### DIRECTIONS FOR THIS TASK:
For every line that contains the string "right", pull that line out of the material below.

### GIVEN MATERIAL:
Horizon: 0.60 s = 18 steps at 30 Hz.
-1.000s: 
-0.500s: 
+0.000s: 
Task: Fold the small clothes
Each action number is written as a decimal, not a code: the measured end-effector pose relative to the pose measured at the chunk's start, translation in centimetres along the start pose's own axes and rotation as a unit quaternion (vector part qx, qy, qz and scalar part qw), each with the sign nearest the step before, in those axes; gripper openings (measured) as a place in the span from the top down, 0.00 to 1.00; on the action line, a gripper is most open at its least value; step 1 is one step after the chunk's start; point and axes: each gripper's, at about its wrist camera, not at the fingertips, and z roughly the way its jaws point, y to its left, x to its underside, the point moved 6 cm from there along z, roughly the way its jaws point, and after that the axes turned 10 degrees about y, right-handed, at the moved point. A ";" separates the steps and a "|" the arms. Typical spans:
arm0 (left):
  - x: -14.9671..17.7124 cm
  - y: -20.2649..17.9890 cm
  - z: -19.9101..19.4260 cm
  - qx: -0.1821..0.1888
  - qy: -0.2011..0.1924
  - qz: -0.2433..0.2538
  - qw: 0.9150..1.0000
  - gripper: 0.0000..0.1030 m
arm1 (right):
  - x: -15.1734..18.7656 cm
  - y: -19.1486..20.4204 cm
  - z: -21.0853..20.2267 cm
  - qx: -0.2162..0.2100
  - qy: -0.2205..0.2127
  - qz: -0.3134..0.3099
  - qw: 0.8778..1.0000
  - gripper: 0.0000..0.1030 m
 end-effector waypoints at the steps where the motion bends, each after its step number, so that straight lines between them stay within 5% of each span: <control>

### SOLUTION BELOW:
Each action number is written as a decimal, not a code: the measured end-effector pose relative to the pose measured at the chunk's start, translation in centimetres along the start pose's own axes and rotation as a unit quaternion (vector part qx, qy, qz and scalar part qw), each with the sign nearest the step before, in those axes; gripper openings (measured) as a place in the span from the top down, 0.00 to 1.00; on the action line, a gripper is most open at its least value; step 1 is one step after the chunk's start; point and axes: each gripper's, at about its wrist camera, not at the fingertips, and z roughly the way its jaws point, y to its left, x to its underside, the point moved 6 cm from there along z, roughly the way its jaws point, and after that the axes turned 10 degrees about y, right-handed, at the moved point. A ";" separates the steps and a "|" the arms. Typical spans:
arm1 (right):

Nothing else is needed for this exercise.